Rien. Pas un mot. La loi crée deux infractions et ne les réprime pas. Amusant pour une loi qui veut casser un tabou en le nommant de faire ainsi de la peine encourue un tabou en ne la nommant pas.

Conséquence de cette loi ?

Toute la question est là et les avocats pénalistes se frottent les mains. Car il va y avoir controverse, décisions contradictoires, jusqu’à ce que la cour de cassation y mette bon ordre dans quelques années.

L’hypothèse de Maître Mô est la plus orthodoxe juridiquement, mais vous allez voir que la cour de cassation est capable de souplesse pénale en la matière.

Pour lui, ce viol qualifié n’étant pas spécifiquement réprimé, il emprunte la pénalité du viol simple (il reste un viol, qui est puni de quinze ans de réclusion criminelle nous dit l’article 222-23 du code pénal), puisque la circonstance aggravante de commission par ascendant (au sens large, j’inclus les personnes ayant autorité), lui est non seulement inapplicable en tant qu’infraction autonome mais en plus est devenue élément constitutif de l’infraction.

Conclusion de mon septentrional confrère : la loi a allégé les peines de l’inceste,ce qui est une curieuse façon de lutter contre lui. Et le même raisonnement vaut pour l’agression sexuelle (je rappelle que l’agression sexuelle exclut tout acte de pénétration sexuelle, qui serait un viol : ce sont les attouchements et caresses, subis ou donnés sous la contrainte).

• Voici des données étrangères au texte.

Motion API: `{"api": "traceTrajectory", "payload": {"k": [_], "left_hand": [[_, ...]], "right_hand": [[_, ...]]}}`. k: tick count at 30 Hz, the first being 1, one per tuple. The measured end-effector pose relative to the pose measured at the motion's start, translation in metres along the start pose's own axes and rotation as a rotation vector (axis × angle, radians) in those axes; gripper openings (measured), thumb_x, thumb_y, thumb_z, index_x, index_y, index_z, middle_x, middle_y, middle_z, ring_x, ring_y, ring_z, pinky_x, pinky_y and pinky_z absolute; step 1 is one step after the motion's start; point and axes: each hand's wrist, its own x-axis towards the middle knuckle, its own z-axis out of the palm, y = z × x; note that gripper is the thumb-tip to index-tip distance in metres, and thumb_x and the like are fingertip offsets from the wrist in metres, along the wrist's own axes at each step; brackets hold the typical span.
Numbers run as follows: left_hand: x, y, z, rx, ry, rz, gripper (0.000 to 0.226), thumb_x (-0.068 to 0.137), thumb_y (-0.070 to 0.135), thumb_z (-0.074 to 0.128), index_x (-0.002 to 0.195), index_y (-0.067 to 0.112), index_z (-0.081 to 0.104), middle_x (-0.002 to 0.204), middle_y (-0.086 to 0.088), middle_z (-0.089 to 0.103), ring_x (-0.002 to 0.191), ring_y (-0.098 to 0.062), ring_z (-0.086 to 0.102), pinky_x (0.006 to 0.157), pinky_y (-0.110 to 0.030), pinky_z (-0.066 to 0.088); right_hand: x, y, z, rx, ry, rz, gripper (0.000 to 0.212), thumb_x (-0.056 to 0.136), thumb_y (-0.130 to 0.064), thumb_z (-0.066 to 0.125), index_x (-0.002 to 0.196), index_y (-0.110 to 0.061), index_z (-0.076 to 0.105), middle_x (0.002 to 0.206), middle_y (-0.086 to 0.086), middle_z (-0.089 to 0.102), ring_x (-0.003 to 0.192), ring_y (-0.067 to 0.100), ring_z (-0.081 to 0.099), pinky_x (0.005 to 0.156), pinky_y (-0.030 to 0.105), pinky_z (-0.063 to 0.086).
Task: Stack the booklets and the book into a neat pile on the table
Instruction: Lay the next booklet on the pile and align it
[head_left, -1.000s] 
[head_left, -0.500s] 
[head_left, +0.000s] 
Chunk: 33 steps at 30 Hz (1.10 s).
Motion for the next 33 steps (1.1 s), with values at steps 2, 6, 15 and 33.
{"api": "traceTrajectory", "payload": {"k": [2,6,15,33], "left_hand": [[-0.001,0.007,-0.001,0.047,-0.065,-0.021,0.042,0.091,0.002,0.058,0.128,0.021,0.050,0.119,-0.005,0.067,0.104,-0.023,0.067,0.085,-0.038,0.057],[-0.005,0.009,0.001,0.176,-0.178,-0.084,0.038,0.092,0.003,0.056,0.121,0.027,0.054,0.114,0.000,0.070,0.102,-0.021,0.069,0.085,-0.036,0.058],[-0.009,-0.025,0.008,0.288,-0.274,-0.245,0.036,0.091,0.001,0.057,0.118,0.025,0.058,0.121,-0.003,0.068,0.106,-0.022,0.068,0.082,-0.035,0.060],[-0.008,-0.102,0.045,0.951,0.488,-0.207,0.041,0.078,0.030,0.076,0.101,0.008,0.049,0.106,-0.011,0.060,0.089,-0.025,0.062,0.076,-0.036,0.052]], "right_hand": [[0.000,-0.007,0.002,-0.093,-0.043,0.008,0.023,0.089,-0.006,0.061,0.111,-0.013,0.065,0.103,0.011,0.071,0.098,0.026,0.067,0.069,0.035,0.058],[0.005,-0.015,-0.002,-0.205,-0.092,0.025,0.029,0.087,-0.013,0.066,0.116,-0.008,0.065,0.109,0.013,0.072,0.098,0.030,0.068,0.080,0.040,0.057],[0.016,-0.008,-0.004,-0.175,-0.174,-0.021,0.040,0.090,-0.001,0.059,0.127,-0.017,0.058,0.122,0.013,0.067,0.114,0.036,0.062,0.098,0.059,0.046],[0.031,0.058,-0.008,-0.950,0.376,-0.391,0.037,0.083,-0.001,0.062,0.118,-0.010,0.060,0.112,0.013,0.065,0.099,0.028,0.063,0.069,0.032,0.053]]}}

Juridiquement, le raisonnement tient parfaitement.

Sur le blog Dalloz, Emmanuelle Allain en tient un autre, auquel j’ai tendance à me rallier : il ne s’agirait que d’une loi d’affichage, qui ne change rien à l’état du droit, comme le législateur aime tant en faire tout en jurant qu’il va arrêter d’en faire. Il suffira pour cela que la jurisprudence, et en dernier lieu la cour de cassation, décide que l’article 222-31-1 du Code pénal ne prévoyant aucune peine, le mot inceste n’est qu’une décoration ajoutée sur l’intitulé du crime comme la guirlande sur le sapin, qui reste fondamentalement ce qu’il a toujours été : un viol aggravé par la qualité de son auteur.

Ce ne serait pas la première fois que la cour de cassation ferait prévaloir l’efficacité de la loi et la volonté du législateur sur la rigueur juridique et le texte effectivement voté. Un problème similaire s’était posée en 1994 avec l’entrée en vigueur du nouveau code pénal : le législateur avait abrogé l’ancienne circonstance aggravante de torture et acte de barbarie et créé un nouveau crime de torture et acte de barbarie. La non rétroactivité de la loi pénale plus sévère (ce qu’est une loi créant un nouveau crime) aurait dû s’opposer à ce que les faits antérieurs au 1er mars 1994 fussent jugés sous cette qualification. Mais la cour de cassation a jugé, dans un arrêt du 11 mai 2005, que cette infraction nouvelle assurait en fait la continuité de l’incrimination, sans guère s’expliquer sur cette étrange continuité par la nouveauté. Je pense que dans notre affaire, la cour de cassation tordra un peu le texte pour le faire coller avec la volonté clairement exprimée du législateur de lutter contre l’inceste et non d’en alléger la répression.

Mais je ne me gênerai pas pour soutenir la position de Mô devant les juridictions. Vous savez mon attachement à la rigueur juridique. Que la Cour de cassation tranche, puisque le Conseil constitutionnel n’annulera pas cette loi comme il l’aurait probablement fait pour les lois qui ne légifèrent pas qui lui sont soumises.

En attendant, bien sûr, ce seront les victimes qui paieront les mots cassés. Que Dieu les protège du législateur qui veut les protéger. Leurs bourreaux, le parquet s’en charge.